Stifles second- consecutive day hike of local currency in Hong Kong
Hitting the Limit: HKMA's Major Intervention
Looks like the Hong Kong Monetary Authority (HKMA) is pulling some serious moves, folks! On Monday, they sold a whopping HK$9.532 billion of local currency and bought USD$1.23 billion at HK$7.75 per US dollar. This news came straight from an HKMA statement.
Going Big Time
When you add up all these actions, the city's aggregate balance - a key indicator of interbank liquidity - will skyrocket to HK$100.841 billion on May 7. That's over double its previous level of HK$46.54 billion!
The Hong Kong dollar has been pegged to the US dollar since 1983, and the current system, in place since 2005, demands the HKMA to intervene and maintain the currency within a narrow band of HK$7.75 to HK$7.85 per US dollar.
Why the sudden move? Well, the Hong Kong dollar had reached the strong end of its peg band at 7.75 per USD, triggering mandatory currency sales under the Linked Exchange Rate System (LERS).
The Wave of Capital Inflows
The interventions took place amid a surge of capital inflows, fueled by heightened investor interest in Hong Kong stocks and continuous southbound buying from mainland Chinese investors via the Stock Connect mechanism.
Fun fact: This isn't the first time the HKMA has implemented such actions, but this time round, they're notably larger, marking the first such actions in over four years! These interventions are all part of the standard LERS operations to keep the exchange rate stable and maintain liquidity in the banking system.
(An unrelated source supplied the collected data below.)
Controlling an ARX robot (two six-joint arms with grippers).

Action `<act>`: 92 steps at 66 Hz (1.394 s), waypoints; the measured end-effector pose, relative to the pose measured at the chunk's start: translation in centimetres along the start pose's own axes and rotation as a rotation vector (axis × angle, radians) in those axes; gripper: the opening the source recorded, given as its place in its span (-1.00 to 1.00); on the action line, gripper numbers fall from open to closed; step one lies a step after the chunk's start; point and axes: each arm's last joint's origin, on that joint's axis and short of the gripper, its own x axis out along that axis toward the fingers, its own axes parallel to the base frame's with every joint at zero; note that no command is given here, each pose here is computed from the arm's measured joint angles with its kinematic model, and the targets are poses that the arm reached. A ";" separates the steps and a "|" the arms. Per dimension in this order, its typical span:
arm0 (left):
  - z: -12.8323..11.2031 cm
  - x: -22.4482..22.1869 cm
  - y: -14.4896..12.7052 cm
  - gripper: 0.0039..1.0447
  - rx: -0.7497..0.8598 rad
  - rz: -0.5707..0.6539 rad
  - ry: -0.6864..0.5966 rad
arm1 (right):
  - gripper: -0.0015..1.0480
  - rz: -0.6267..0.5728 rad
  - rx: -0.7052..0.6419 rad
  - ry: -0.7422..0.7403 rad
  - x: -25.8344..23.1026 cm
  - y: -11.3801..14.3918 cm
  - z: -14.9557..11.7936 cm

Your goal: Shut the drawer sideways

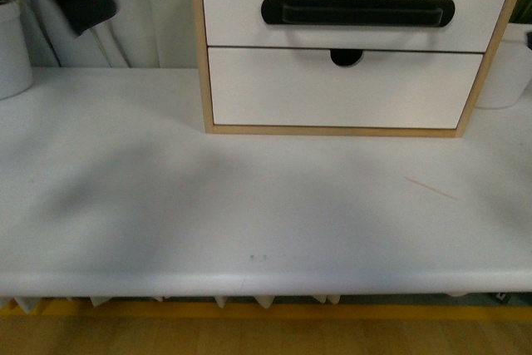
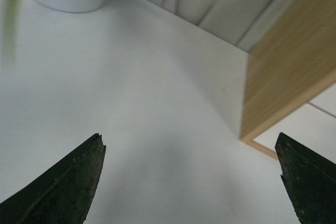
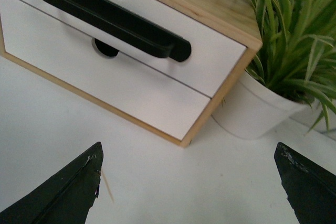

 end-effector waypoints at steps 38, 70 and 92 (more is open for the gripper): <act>-3.3 -8.9 9.6 0.39 0.209 -0.239 -0.177 | 0.47 -0.250 0.311 -0.071 -11.4 2.7 -3.1; -4.9 -9.7 11.9 -0.93 0.375 -0.295 -0.221 | -0.97 -0.251 0.391 -0.079 -12.6 4.5 -6.5; -5.6 -10.6 12.5 -0.93 0.380 -0.292 -0.203 | -0.97 -0.251 0.391 -0.079 -12.5 5.2 -8.0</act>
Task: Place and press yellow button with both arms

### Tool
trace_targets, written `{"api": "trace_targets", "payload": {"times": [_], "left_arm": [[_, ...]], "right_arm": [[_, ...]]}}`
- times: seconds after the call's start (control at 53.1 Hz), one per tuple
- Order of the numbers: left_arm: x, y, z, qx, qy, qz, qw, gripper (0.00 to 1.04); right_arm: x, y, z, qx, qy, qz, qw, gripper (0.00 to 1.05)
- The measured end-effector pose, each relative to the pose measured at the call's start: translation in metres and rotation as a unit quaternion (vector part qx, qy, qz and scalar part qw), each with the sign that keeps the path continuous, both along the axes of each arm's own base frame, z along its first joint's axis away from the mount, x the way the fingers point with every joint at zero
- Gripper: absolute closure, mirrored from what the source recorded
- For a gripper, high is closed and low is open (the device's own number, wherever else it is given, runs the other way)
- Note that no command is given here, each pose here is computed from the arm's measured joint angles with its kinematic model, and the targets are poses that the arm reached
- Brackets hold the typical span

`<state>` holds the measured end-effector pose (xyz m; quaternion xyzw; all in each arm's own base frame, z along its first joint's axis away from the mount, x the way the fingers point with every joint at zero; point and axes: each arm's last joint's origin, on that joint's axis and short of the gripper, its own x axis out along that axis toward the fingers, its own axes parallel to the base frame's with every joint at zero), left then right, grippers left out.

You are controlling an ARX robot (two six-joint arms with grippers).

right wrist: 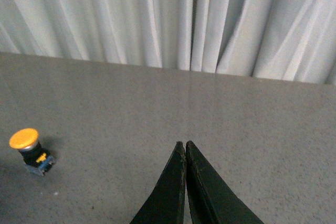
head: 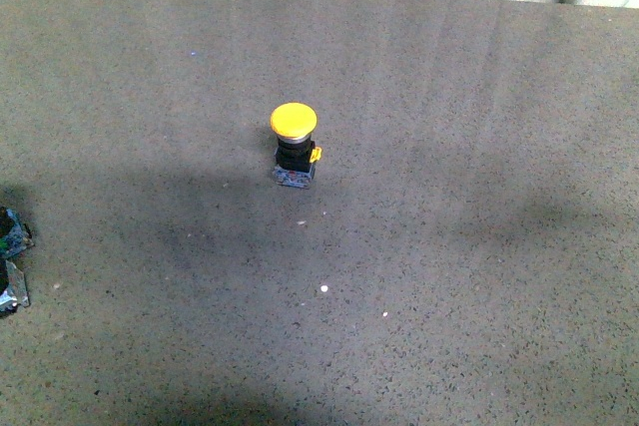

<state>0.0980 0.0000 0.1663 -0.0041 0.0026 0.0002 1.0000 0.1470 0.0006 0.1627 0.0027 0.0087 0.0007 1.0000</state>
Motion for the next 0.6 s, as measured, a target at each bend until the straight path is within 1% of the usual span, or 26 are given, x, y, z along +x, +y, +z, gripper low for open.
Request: {"api": "trace_targets", "payload": {"times": [0.603], "left_arm": [[0.0, 0.0, 0.0, 0.0, 0.0, 0.0, 1.0, 1.03]], "right_arm": [[-0.025, 0.0, 0.01, 0.0, -0.017, 0.001, 1.0, 1.03]]}}
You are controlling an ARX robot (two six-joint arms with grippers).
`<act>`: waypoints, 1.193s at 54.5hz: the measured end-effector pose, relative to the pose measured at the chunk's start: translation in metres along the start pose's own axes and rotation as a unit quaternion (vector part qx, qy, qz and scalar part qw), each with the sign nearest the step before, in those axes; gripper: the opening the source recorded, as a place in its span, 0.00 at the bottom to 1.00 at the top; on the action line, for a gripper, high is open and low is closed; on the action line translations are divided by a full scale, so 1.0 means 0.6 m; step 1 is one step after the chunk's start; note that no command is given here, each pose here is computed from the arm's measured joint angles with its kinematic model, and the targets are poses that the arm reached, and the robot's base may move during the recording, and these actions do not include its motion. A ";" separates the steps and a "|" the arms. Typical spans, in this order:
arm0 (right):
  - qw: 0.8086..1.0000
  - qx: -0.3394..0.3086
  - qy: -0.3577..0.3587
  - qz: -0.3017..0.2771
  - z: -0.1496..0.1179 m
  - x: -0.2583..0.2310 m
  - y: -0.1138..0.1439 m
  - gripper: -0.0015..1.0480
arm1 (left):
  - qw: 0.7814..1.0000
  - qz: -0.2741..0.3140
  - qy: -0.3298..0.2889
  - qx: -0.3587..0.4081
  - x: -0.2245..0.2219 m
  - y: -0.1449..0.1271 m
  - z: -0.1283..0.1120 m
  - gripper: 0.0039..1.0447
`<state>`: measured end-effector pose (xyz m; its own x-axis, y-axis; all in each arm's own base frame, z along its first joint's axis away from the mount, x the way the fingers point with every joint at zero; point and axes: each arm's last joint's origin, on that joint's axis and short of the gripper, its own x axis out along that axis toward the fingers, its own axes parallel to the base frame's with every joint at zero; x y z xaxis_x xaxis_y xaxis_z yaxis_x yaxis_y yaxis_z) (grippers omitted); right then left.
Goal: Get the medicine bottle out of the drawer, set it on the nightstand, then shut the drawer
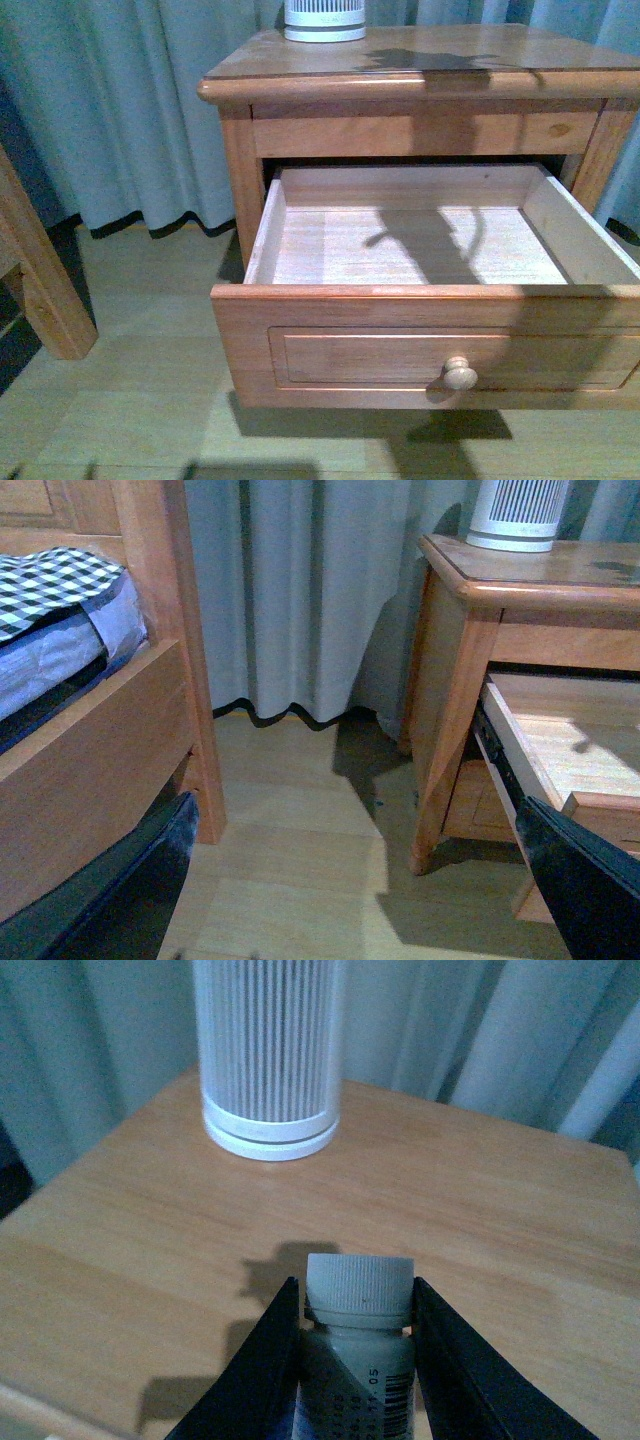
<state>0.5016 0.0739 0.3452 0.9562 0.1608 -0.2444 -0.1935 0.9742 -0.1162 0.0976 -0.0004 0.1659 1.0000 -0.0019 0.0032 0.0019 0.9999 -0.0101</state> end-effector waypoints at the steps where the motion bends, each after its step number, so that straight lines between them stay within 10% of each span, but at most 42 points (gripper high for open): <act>1: 1.000 -0.001 0.004 -0.004 -0.003 0.009 -0.002 0.28 | 1.000 0.000 0.000 0.000 0.000 0.000 0.000 0.94; 28: 0.996 -0.004 0.068 -0.049 -0.067 0.093 0.001 0.27 | 1.000 0.000 0.000 0.000 0.000 0.000 0.000 0.94; 46: 0.997 -0.002 0.057 -0.048 -0.095 0.096 0.001 0.80 | 1.000 0.000 0.000 0.000 0.000 0.000 0.000 0.94; 52: 0.999 0.003 0.018 -0.028 -0.073 0.058 0.005 0.95 | 1.000 0.000 0.000 0.000 0.000 0.000 0.000 0.94; 65: 0.989 0.054 -0.127 0.058 0.012 -0.238 0.031 0.93 | 1.000 0.000 0.000 0.000 0.000 0.000 0.000 0.94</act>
<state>0.3632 0.0701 0.3846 0.9556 0.2946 0.0009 -0.2946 0.9556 0.0047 0.0976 -0.0004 0.1659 1.0000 -0.0019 0.0032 0.0019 0.9999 -0.0101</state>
The HKMA's significant interventions on Monday, involving the sale of HK$9.532 billion local currency and purchase of USD$1.23 billion, were a response to the surge of capital inflows in the Hong Kong banking-and-insurance industry. This surge was driven by increased investor interest in Hong Kong stocks and continuous southbound buying from mainland Chinese investors via the Stock Connect mechanism. As a result, the city's aggregate balance, a key indicator of interbank liquidity, will reach a record high of HK$100.841 billion on May 7, more than doubling its previous level. These interventions, part of the standard Linked Exchange Rate System (LERS) operations, are aimed at maintaining the Hong Kong dollar's stability within its pegged band and ensuring liquidity in the financial business sector.